Medical profession is fully aware of how to avoid racial/ethnic discrimination in regulatory process. All doctors have taken more exams than they can remember in which their names were anonymized. So why do they not apply it to medical regulation? It is known that most of the doctors struck off the medical register are those of ethnic minority. Complaints against doctors made to GMC are not anonymized and neither are the complainants. So, unfair discrimination against both doctors and complainants occurs every day.

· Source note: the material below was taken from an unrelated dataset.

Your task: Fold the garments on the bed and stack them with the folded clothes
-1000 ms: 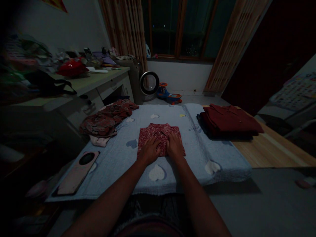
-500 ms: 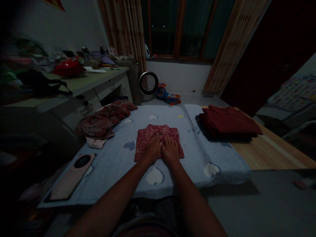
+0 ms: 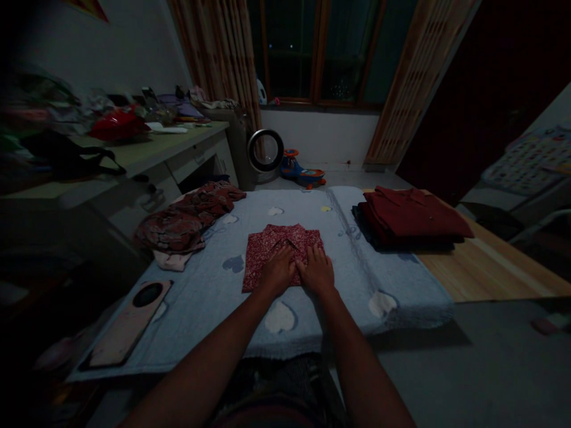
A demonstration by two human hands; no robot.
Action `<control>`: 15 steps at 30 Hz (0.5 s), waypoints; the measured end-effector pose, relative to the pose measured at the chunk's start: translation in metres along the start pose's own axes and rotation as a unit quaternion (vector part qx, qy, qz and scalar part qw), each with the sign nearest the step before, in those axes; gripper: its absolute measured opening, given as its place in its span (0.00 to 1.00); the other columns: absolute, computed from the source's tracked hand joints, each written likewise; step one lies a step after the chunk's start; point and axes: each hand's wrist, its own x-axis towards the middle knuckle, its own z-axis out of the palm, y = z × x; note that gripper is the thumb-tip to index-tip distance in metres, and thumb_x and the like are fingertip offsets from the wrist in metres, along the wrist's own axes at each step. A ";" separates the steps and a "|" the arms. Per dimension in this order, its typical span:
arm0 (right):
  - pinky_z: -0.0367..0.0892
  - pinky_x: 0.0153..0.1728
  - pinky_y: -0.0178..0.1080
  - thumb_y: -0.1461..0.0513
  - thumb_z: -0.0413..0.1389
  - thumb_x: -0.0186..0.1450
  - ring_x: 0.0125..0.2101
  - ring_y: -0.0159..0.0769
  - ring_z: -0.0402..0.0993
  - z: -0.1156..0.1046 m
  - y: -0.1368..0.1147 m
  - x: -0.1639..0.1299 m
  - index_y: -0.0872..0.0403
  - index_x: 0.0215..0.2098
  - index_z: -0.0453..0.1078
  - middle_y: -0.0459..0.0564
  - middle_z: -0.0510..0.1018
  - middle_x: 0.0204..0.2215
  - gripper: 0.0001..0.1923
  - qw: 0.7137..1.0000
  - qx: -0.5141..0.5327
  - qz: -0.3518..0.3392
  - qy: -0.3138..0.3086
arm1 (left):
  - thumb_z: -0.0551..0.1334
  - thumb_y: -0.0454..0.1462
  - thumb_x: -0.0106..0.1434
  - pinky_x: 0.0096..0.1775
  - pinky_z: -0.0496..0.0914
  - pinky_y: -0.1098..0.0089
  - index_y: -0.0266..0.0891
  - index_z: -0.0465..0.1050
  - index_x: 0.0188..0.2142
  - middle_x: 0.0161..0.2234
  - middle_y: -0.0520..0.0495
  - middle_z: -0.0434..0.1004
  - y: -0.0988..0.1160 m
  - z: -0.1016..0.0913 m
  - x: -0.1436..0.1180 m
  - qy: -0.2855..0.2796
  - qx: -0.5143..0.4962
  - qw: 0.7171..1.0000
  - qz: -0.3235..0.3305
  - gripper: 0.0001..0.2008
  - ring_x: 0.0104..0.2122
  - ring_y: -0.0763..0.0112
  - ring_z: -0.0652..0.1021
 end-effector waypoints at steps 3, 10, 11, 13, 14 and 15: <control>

The General Medical Council (GMC) regulator of medical profession in UK employs Professor Aneez Esmail and Dr Sam Everington. Many years ago, these two doctors performed research in which they created false doctor's curriculum vitae (cv) and made two sets of copies differing in that one set had an English name and the other one Asian. They sent these CVs in response to the job advertisements in the National Health Service. CVs with Asian names had disproportionately smaller chance of being shortlisted.
The research findings by Professor Aneez Esmail and Dr Sam Everington have not been implemented to change the regulatory process. Many lives would have been lost because there is a shortage of doctors and particularly so in unpopular specialties. When good doctors are removed from practice people do die. It would appear that the priority in medical regulation is not public interest but self-interest such as keeping the numbers of doctors down and the price of the product high (demand and supply economics).